[Task goal]
Find the line containing "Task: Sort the" in the listing below. Repeat it exactly, along with each following line up to and including the one containing "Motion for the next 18".

[Supplied data]
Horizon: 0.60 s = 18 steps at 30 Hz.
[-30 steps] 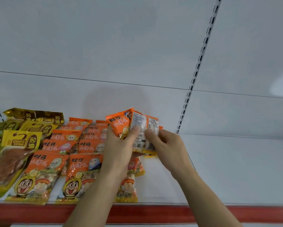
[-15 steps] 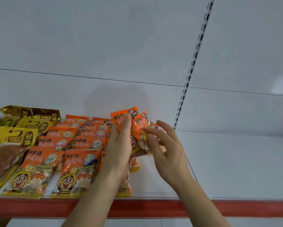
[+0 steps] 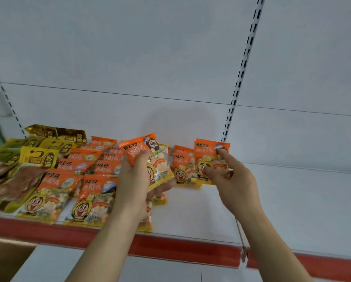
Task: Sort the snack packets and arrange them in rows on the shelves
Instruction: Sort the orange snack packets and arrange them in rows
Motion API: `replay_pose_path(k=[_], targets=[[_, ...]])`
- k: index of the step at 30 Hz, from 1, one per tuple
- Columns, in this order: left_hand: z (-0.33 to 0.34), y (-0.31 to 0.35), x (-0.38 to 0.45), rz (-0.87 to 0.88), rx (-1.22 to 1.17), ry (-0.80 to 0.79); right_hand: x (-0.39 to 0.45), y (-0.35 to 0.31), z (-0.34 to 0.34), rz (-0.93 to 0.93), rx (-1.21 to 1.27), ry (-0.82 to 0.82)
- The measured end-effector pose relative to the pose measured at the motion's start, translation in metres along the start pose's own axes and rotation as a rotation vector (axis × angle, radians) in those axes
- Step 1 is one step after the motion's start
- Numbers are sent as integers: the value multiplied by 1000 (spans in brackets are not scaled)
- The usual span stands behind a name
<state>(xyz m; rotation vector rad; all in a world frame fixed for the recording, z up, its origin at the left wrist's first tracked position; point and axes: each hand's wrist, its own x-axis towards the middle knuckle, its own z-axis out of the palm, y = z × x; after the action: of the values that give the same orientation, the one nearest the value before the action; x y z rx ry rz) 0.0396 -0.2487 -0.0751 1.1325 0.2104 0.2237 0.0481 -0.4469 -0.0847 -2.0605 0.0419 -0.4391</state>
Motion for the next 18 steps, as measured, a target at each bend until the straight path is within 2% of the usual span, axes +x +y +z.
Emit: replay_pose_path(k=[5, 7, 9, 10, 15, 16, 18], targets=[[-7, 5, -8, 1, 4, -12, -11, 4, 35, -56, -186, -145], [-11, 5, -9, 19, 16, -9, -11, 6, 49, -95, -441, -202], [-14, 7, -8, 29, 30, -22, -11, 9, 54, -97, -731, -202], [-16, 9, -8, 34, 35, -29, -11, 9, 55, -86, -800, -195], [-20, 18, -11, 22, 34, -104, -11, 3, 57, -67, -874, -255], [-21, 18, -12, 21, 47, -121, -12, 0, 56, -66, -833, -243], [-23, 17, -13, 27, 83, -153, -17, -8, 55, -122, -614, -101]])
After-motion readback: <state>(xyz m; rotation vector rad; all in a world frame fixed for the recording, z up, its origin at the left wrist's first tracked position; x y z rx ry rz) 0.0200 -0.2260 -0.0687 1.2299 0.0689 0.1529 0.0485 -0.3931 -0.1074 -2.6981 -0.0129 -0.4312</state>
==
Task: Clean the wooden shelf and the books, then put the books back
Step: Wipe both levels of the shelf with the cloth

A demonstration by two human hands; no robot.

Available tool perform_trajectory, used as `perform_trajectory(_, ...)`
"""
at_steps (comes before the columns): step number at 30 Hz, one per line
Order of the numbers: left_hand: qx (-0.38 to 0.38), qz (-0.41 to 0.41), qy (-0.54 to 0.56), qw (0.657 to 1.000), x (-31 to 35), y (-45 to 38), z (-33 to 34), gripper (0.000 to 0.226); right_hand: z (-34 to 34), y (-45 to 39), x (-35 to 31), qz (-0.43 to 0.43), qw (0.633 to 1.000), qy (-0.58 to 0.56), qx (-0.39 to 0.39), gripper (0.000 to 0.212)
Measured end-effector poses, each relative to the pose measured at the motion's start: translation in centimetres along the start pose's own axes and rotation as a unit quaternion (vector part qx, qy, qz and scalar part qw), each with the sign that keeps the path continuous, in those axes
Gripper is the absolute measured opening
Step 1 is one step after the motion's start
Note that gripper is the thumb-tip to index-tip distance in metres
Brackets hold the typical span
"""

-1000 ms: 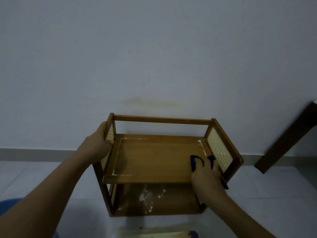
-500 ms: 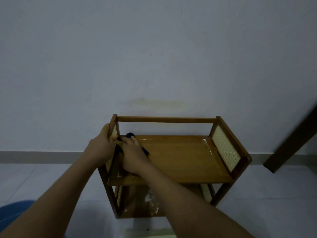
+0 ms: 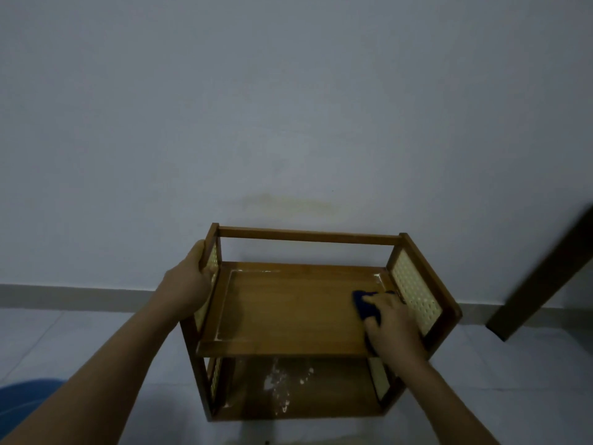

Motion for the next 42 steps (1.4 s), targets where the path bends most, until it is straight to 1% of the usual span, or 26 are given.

[Problem solution]
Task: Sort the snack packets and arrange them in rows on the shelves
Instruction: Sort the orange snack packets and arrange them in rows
Motion API: `replay_pose_path(k=[_], targets=[[_, ...]])`
- k: index of the step at 30 Hz, from 1, one per tuple
- Columns, in this order: left_hand: z (-0.33 to 0.34), y (-0.31 to 0.35), x (-0.38 to 0.45), rz (-0.87 to 0.88), rx (-1.22 to 1.17), ry (-0.80 to 0.79); right_hand: x (-0.39 to 0.45), y (-0.35 to 0.31), z (-0.34 to 0.34), rz (-0.93 to 0.93), rx (-1.21 to 1.27), ry (-0.82 to 0.82)
- The measured end-effector pose relative to the pose measured at the motion's start, translation in metres along the start pose's own axes and rotation as a rotation vector (axis × angle, radians) in those axes
- Step 1 is one step after the motion's start
- Numbers are sent as integers: the value multiplied by 1000 (spans in brackets are not scaled)
- The usual span stands behind a name
<state>(xyz m; rotation vector rad; all in a world frame fixed for the recording, z up, its origin at the left wrist's first tracked position; point and axes: each hand's wrist, its own x-axis towards the middle knuckle, its own z-axis out of the palm, y = z × x; after the action: of the values that give the same orientation, the one nearest the value before the action; x y z rx ry rz) 0.0396 -0.2487 -0.0751 1.1325 0.2104 0.2237 0.0481 -0.4469 -0.0847 -2.0605 0.0419 -0.4391</state>
Motion for the next 18 steps, as measured, a target at each bend until the straight path is within 2% of the usual span, axes +x +y +z.

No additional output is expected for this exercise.